Separated from the sun by a vast distance of 3.67 billion miles/5.9 billion km, it's quite obvious that the dwarf-planet, Pluto, is an incredibly cold world. It's so cold, in fact, that it has an estimated surface temperature that hangs around -373F (-272C). It's inconceivable that at such temperatures, one would find anything but a world composed almost entirely of rock and ice.

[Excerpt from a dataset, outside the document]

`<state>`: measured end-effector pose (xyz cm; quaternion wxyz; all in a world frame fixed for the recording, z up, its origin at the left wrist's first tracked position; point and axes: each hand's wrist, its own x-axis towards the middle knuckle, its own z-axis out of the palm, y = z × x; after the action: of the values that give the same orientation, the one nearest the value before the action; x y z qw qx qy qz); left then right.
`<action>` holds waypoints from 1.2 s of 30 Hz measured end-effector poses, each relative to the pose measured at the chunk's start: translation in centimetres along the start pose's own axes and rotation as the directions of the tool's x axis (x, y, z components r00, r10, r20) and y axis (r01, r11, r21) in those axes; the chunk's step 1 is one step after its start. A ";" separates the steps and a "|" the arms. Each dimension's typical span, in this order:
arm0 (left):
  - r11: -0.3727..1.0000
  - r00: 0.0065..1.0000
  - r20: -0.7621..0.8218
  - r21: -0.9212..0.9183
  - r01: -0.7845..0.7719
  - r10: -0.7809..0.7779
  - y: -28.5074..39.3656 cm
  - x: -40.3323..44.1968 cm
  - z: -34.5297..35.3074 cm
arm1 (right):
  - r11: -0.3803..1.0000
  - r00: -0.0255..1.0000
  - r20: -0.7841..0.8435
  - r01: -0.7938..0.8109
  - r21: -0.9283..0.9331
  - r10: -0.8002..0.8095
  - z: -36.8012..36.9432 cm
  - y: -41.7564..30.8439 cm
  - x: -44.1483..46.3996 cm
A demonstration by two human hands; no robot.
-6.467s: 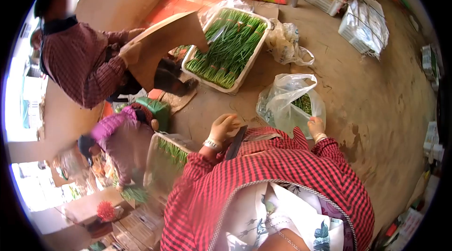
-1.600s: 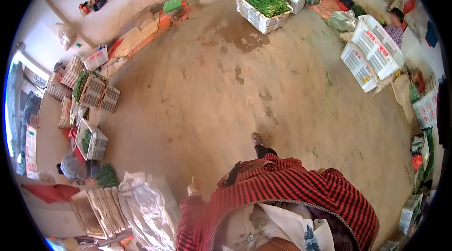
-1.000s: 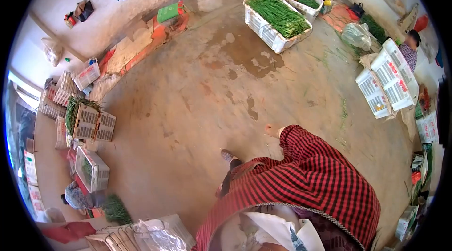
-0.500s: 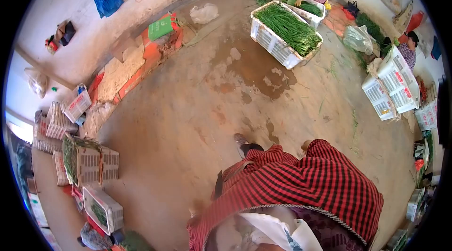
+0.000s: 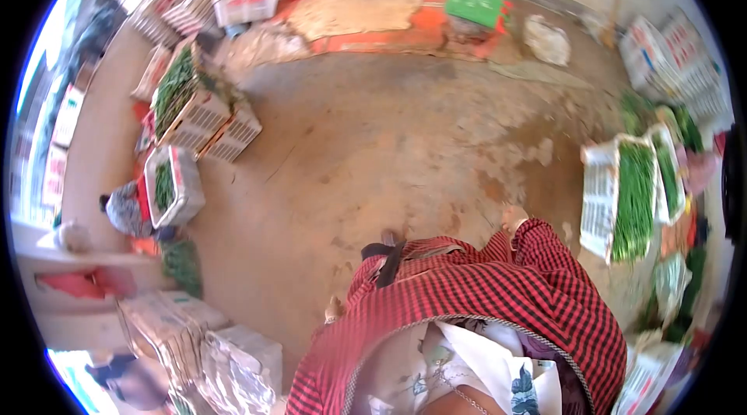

Yet a new paper about Pluto's largest, equally icy-moon, called Charon, proposes that the system is far more dynamic than previously expected.
New Insights:
Despite having known about Pluto's existence for the better part of a century, we have yet to obtain any high-resolution images of the dwarf-planet's surface, or any of its moons either,for that matter, but that's set to change in the coming year, when the New Horizons spacecraft completes its long journey from the protective confines of Earth, through billions of miles of space, all the way to the most distant reaches of our solar system – where the Plutonian system is – for the very first time. In anticipation of the big day, astronomers have utilized various computer-generated renderings to give us an idea what New Horizons might be in for at its destination.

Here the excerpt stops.